Quebec premier distances himself from ex-colleague accused of fraud

04/15/2015 02:09 EDT | Updated 06/25/2015 06:59 EDT
QUEBEC - Quebec Premier Philippe Couillard said Wednesday his critics are trying to destroy his character in order to distract people from what he called the recent successes of his government.

He called a news conference Wednesday to address "false allegations" and "accusations of guilt by association" by the opposition regarding two separate incidents.

A Montreal newspaper reported that a former colleague of his has been accused of financial fraud.

Couillard denied he has anything to do with the fraud allegations against Hans Peter Black, an ex-colleague on the board of directors of a medical research company called Amorfix Life Sciences.

Couillard was president of the company's board of directors between 2010 and 2012, a period in which he was out of politics.

Le Journal de Montreal said Black is accused in New Hampshire of defrauding people who put money in his company called Interinvest Global Asset Management, which also invested in Amorfix.

"What Mr. Black is being accused of is tied to his investment company," he said. "It has absolutely nothing to do with me or with Amorfix and I want to repeat that clearly."

The newspaper also revealed Wednesday that Quebec's securities regulator had investigated and fined Interinvest in 2012.

Couillard said the board at the time didn't know the securities regulator was looking into Black.

The interim head of the Parti Quebecois, Stephane Bedard, said Couillard — as head of Amorfix's board — had the responsibility to ensure the integrity of board members.
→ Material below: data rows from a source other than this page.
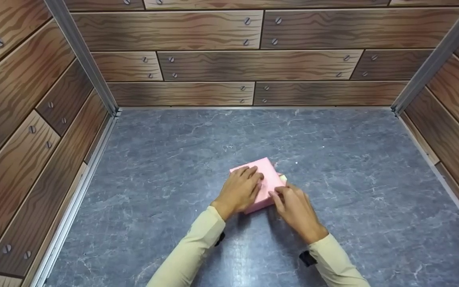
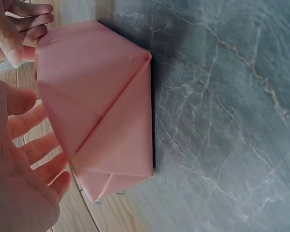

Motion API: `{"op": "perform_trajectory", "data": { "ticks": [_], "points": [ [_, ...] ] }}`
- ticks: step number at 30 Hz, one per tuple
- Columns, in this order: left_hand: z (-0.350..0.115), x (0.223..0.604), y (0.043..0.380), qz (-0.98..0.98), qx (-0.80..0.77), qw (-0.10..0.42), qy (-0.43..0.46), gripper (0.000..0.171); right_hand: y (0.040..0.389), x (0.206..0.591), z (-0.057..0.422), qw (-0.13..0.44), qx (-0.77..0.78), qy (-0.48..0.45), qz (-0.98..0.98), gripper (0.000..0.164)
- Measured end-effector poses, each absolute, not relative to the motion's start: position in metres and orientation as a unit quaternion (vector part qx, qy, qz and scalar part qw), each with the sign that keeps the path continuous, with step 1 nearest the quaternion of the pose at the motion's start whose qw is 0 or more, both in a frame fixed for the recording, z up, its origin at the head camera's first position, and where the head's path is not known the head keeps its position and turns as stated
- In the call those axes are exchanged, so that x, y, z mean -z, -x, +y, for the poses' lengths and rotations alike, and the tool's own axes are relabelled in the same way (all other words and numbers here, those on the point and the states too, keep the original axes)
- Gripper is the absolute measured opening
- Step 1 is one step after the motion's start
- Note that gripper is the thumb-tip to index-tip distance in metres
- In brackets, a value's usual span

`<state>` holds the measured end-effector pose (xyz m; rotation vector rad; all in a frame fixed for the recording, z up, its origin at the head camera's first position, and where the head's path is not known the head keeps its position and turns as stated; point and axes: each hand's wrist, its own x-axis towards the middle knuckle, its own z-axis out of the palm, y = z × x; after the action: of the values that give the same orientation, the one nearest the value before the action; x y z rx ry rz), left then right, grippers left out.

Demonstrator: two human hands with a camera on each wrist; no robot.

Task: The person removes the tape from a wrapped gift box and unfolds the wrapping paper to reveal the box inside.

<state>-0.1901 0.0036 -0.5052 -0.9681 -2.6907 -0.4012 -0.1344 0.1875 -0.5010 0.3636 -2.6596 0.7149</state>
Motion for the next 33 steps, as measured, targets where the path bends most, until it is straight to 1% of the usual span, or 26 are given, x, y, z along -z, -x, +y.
{"op": "perform_trajectory", "data": {
  "ticks": [4,6,9,12,19,25,33],
  "points": [
    [0.002,0.502,0.189,-0.935,0.135,0.098,0.314,0.029,0.138,0.5,0.185,0.161,-0.256,-0.102,-0.948,0.025],
    [0.002,0.499,0.188,-0.941,0.133,0.079,0.302,0.032,0.14,0.5,0.184,0.158,-0.252,-0.096,-0.95,0.031],
    [0.002,0.497,0.186,-0.946,0.124,0.07,0.29,0.034,0.142,0.501,0.184,0.164,-0.246,-0.095,-0.951,0.039],
    [0.001,0.497,0.185,-0.947,0.117,0.078,0.289,0.034,0.146,0.501,0.185,0.169,-0.243,-0.1,-0.95,0.043],
    [-0.002,0.502,0.18,-0.941,0.117,0.118,0.293,0.031,0.156,0.504,0.192,0.152,-0.263,-0.112,-0.946,0.039],
    [-0.006,0.504,0.175,-0.938,0.11,0.147,0.294,0.029,0.163,0.505,0.197,0.124,-0.295,-0.118,-0.94,0.057],
    [-0.01,0.505,0.173,-0.938,0.126,0.152,0.286,0.027,0.171,0.507,0.2,0.093,-0.354,-0.116,-0.923,0.05]
  ]
}}
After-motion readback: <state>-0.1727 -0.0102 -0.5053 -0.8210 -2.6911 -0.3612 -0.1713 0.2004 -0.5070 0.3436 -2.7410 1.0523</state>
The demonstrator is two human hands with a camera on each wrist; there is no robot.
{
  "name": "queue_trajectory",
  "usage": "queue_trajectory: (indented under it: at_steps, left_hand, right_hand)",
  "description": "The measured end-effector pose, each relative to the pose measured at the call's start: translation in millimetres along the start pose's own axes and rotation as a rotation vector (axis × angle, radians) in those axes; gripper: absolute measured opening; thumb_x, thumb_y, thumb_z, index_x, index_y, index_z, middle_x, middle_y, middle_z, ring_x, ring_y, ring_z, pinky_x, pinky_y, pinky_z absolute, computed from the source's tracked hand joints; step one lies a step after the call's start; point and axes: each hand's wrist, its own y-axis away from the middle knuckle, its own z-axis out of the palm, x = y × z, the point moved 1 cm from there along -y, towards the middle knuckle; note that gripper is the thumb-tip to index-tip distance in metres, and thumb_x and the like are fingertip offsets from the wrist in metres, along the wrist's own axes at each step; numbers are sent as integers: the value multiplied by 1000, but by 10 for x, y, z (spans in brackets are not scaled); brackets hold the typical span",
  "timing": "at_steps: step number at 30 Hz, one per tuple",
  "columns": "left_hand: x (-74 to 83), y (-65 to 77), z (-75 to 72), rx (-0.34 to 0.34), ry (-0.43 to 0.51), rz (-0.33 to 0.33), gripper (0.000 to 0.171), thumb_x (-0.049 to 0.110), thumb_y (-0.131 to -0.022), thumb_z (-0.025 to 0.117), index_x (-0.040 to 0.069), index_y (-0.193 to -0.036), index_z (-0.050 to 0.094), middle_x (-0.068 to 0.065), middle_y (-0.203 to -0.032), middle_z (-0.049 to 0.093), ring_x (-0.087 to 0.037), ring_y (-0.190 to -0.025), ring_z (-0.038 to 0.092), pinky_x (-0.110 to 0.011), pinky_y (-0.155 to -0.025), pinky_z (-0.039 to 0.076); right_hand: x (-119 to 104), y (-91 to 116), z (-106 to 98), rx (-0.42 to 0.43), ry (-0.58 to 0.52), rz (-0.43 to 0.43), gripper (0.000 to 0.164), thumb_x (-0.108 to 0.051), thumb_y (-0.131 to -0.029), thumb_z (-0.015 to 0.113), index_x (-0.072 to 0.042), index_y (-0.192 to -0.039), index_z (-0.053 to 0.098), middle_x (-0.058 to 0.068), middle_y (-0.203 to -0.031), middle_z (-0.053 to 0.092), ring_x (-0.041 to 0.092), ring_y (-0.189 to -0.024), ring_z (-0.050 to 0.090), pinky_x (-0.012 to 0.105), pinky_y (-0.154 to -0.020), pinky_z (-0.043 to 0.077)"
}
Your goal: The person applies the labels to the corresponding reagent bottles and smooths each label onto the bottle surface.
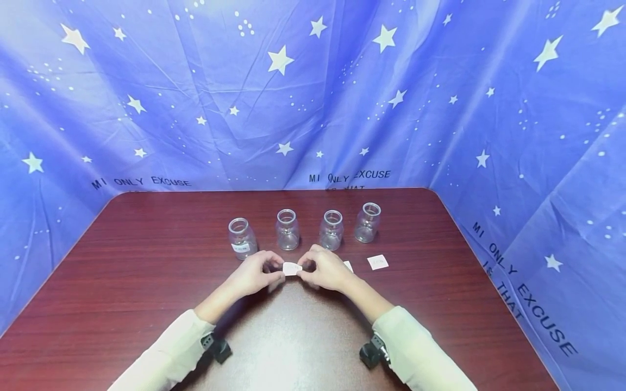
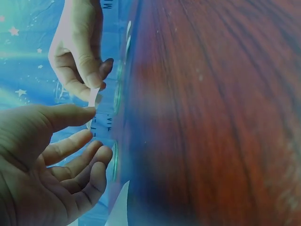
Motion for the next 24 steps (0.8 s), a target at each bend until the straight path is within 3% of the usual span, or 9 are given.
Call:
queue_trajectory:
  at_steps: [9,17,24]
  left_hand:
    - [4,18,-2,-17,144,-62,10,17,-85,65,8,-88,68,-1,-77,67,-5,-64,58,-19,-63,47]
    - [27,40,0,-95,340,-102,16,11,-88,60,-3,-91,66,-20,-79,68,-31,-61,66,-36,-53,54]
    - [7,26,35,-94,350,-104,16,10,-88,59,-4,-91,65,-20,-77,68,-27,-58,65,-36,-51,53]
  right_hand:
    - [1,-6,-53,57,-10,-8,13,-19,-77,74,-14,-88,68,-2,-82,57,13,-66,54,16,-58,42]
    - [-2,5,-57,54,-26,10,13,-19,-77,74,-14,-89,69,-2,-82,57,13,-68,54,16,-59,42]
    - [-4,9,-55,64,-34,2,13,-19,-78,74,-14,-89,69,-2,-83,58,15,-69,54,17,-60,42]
Couillard also criticized the PQ for suggesting on Tuesday, while he was busy hosting a summit of provincial leaders in Quebec City, that he played a role in the awarding of a $100-million government loan to a company he used to work for.
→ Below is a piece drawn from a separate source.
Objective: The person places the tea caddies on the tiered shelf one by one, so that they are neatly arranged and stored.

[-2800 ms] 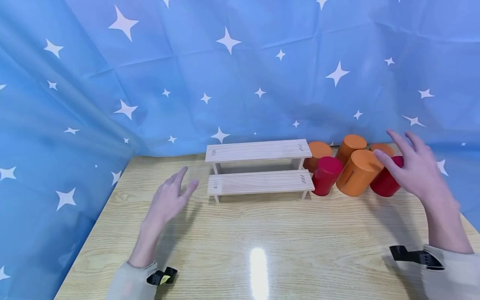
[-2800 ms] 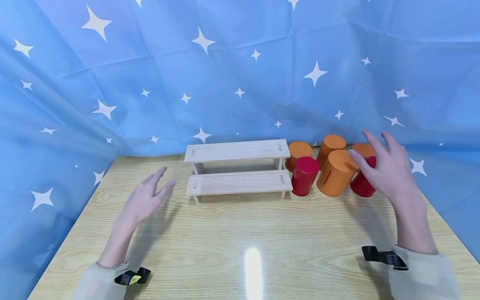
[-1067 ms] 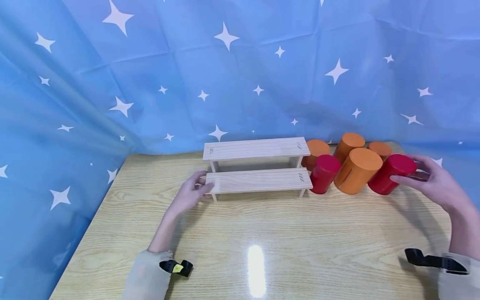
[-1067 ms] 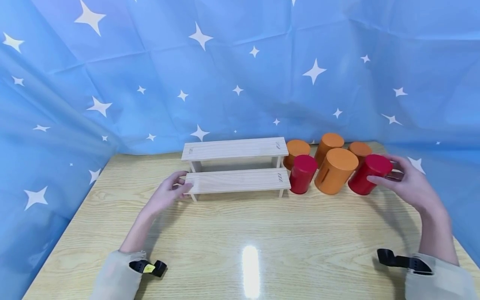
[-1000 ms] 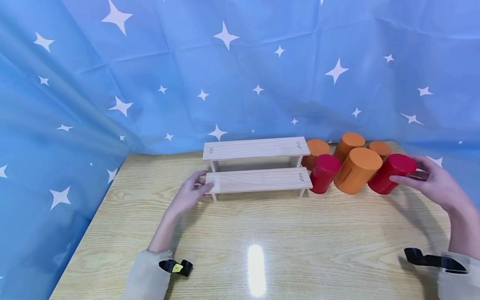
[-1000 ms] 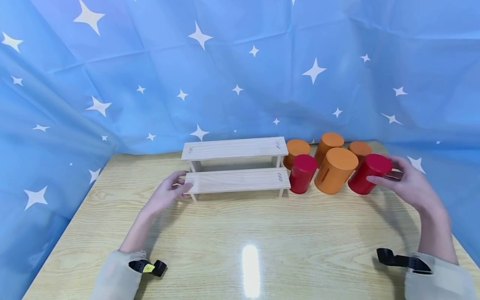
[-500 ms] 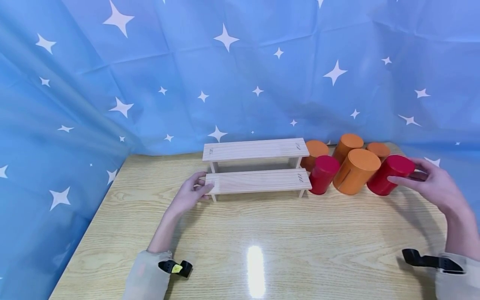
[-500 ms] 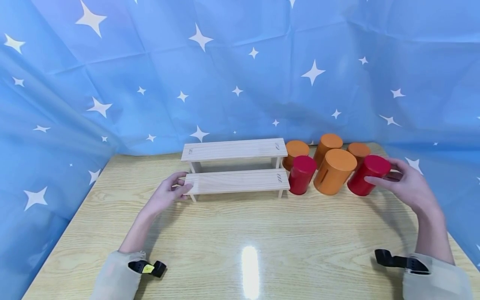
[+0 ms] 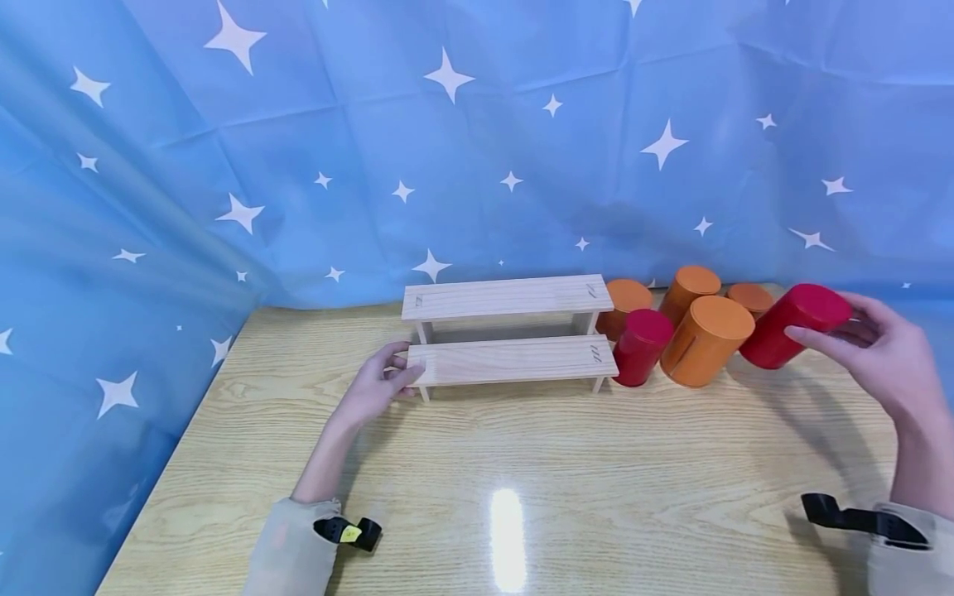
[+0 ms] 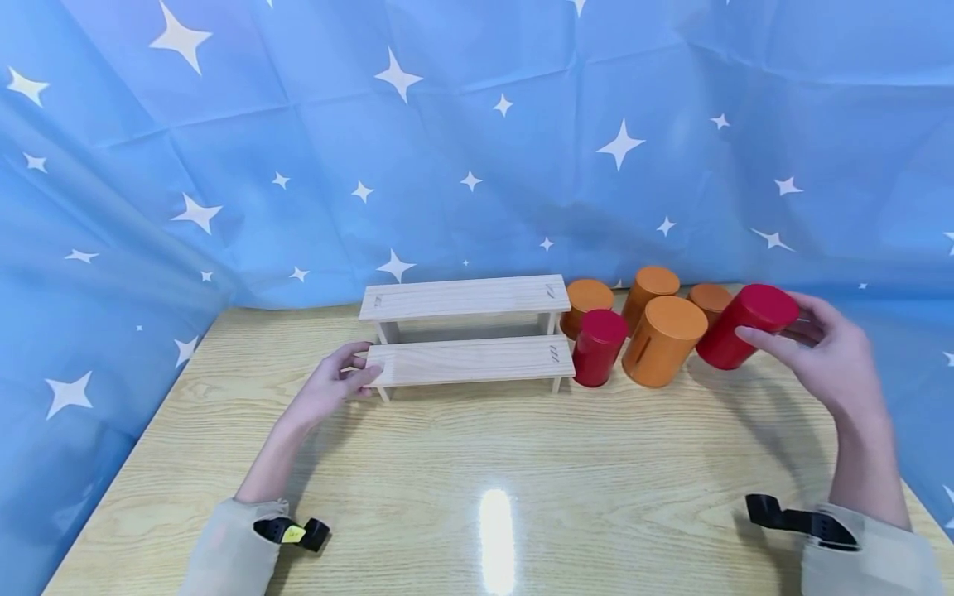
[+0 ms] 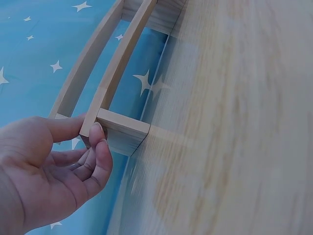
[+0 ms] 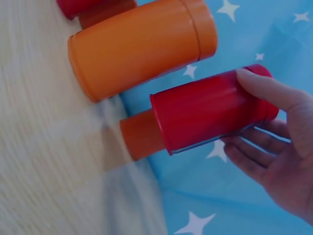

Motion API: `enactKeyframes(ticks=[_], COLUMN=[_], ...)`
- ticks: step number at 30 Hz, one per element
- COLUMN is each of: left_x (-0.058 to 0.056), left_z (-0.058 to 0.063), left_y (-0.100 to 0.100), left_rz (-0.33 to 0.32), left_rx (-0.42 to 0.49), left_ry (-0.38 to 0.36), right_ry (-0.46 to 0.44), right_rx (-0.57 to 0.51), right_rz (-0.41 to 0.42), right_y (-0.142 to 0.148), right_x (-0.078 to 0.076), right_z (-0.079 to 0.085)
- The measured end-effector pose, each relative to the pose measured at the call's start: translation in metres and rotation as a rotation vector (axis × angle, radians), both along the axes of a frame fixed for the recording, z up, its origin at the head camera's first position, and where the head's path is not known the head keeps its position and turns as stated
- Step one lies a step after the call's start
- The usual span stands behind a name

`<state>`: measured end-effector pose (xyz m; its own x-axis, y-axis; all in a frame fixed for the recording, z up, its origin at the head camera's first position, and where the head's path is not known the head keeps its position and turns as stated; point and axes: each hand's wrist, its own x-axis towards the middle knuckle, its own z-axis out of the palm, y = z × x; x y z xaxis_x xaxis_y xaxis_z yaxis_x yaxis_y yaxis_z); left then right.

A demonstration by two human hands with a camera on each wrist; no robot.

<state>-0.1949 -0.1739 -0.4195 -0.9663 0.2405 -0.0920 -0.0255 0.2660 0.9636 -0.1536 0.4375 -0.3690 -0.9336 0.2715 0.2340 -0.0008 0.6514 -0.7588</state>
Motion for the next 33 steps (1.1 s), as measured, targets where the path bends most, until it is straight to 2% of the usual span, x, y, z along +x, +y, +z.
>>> enactKeyframes(ticks=[7, 13, 19, 27, 33], left_x=[0.001, 0.002, 0.002, 0.0, 0.0], left_z=[0.002, 0.003, 0.003, 0.001, 0.001], left_y=[0.0, -0.001, -0.001, -0.002, -0.001], left_rz=[0.005, 0.003, 0.0, 0.006, -0.001], left_rx=[-0.015, -0.007, -0.006, 0.004, 0.004], left_ry=[-0.002, -0.001, -0.003, -0.007, -0.005], right_ry=[0.161, 0.293, 0.351, 0.351, 0.361], right_rx=[-0.093, -0.104, -0.1, -0.095, -0.041], right_rz=[-0.048, -0.054, -0.07, 0.039, 0.099], right_y=[-0.014, -0.032, -0.046, -0.073, -0.093], right_x=[0.006, 0.01, 0.014, 0.017, 0.019], right_z=[0.02, 0.035, 0.05, 0.062, 0.064])
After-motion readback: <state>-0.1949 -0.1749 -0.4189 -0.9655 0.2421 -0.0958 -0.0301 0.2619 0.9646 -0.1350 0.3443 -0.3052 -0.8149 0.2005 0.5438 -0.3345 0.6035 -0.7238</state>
The premier was on the board of mining company Canadian Royalties for a few months in 2009. It recently received the $100-million loan from the provincial government's investment arm.
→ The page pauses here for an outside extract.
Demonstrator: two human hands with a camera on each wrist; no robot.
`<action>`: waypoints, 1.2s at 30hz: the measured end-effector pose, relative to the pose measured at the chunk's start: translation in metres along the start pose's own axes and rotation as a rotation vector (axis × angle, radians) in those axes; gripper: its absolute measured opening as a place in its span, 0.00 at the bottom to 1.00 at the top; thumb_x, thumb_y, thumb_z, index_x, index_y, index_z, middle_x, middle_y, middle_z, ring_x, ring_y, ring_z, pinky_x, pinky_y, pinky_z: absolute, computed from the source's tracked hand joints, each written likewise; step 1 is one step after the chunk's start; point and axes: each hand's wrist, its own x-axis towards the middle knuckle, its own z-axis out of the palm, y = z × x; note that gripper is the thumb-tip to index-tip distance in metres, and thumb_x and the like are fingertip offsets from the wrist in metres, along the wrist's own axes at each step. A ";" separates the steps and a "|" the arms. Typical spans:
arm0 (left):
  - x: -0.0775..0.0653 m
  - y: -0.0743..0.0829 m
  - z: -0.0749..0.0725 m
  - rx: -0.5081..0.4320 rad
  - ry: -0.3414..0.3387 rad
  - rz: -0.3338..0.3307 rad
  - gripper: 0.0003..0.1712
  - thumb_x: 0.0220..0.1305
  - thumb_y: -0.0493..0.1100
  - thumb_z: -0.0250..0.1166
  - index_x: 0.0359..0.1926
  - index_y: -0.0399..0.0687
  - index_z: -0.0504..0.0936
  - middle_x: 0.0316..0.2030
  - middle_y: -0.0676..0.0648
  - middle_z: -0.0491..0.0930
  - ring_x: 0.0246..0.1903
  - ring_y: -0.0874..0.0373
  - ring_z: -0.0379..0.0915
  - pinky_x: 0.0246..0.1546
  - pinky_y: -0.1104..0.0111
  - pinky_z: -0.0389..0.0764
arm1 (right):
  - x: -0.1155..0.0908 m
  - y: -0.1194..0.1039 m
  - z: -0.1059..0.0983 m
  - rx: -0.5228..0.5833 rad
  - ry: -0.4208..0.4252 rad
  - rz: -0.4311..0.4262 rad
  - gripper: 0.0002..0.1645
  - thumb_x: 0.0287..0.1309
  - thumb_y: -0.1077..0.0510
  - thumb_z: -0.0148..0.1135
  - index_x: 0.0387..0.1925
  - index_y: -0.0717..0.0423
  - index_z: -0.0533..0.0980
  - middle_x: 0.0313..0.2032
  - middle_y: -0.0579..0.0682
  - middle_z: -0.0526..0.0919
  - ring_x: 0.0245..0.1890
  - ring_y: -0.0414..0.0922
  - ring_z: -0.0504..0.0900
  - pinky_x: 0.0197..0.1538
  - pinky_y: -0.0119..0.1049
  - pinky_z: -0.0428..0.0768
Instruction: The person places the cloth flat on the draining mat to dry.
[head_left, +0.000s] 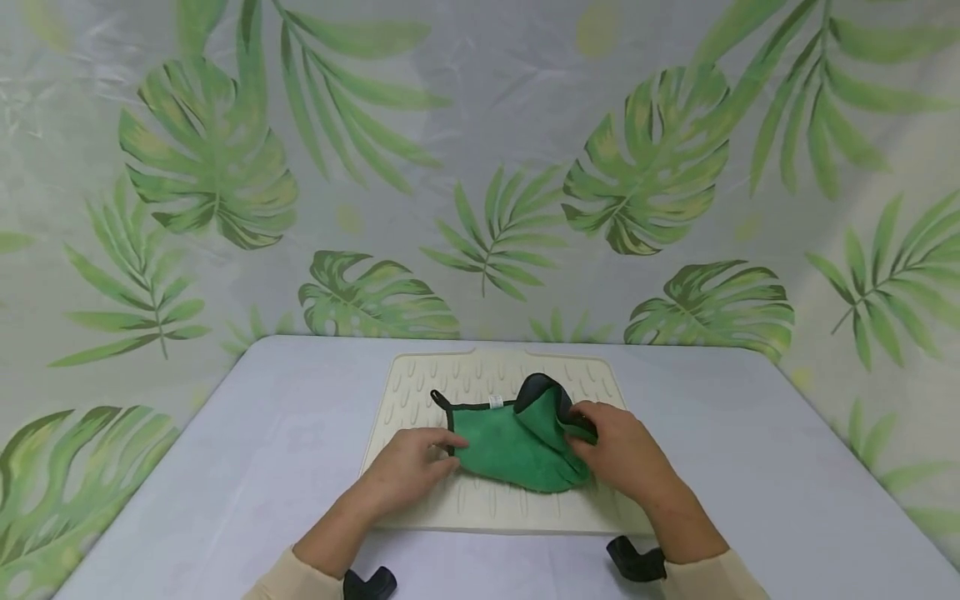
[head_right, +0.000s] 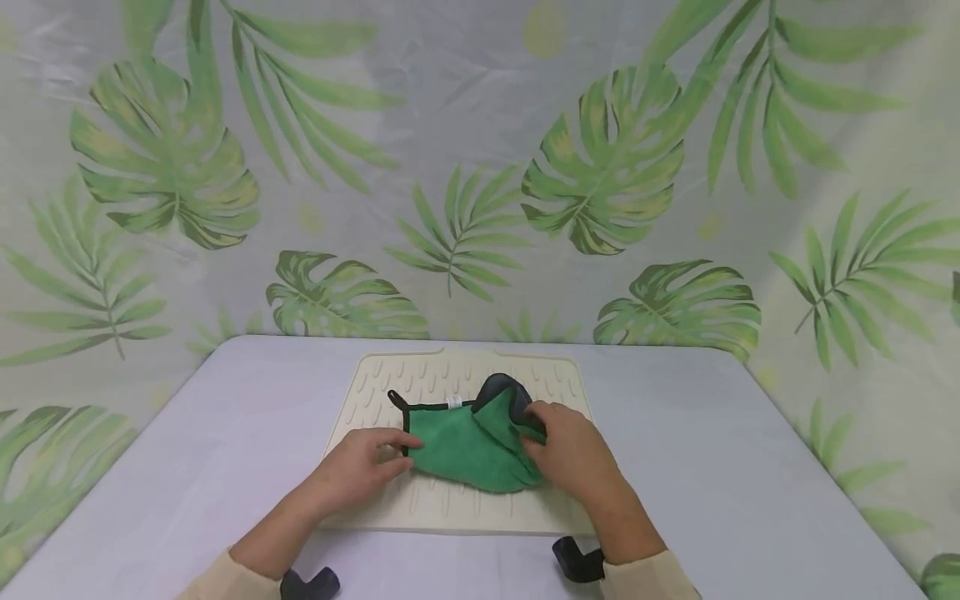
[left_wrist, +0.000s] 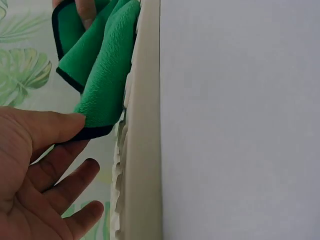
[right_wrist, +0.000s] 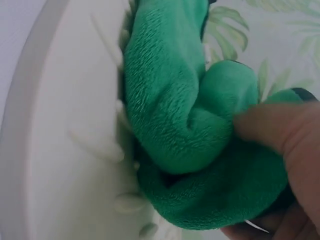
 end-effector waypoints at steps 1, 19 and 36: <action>0.000 0.000 -0.001 0.000 0.016 -0.014 0.13 0.66 0.40 0.69 0.51 0.54 0.88 0.50 0.51 0.88 0.62 0.49 0.78 0.65 0.49 0.77 | 0.000 0.001 0.000 -0.008 0.003 0.015 0.15 0.61 0.59 0.70 0.50 0.53 0.82 0.49 0.54 0.88 0.51 0.56 0.86 0.53 0.54 0.84; 0.001 -0.008 -0.019 -0.003 0.109 -0.142 0.12 0.67 0.39 0.68 0.50 0.58 0.87 0.50 0.49 0.88 0.58 0.48 0.81 0.54 0.53 0.83 | -0.002 0.016 -0.013 -0.010 0.005 0.114 0.28 0.64 0.65 0.61 0.65 0.53 0.71 0.13 0.49 0.71 0.11 0.40 0.65 0.18 0.33 0.67; 0.000 -0.006 -0.015 -0.072 -0.106 0.024 0.12 0.66 0.33 0.63 0.46 0.52 0.87 0.49 0.51 0.83 0.56 0.51 0.78 0.59 0.54 0.80 | -0.003 0.011 -0.009 0.033 -0.098 0.082 0.13 0.67 0.60 0.59 0.49 0.52 0.85 0.55 0.57 0.86 0.61 0.62 0.80 0.60 0.59 0.80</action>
"I have had absolutely no contact with the company since 2009 and have no financial interest in it, that's for sure," he said. "At no moment did I intervene on behalf of that company."

Couillard suggested his political opponents are trying to sully his character because the government is doing well.

"The economy is getting back on track, the budget is balanced, you've seen the success we've had with climate change issues, with investment projects in Quebec's northern territory," he said.

"You can expect there will be an effort to demolish all that."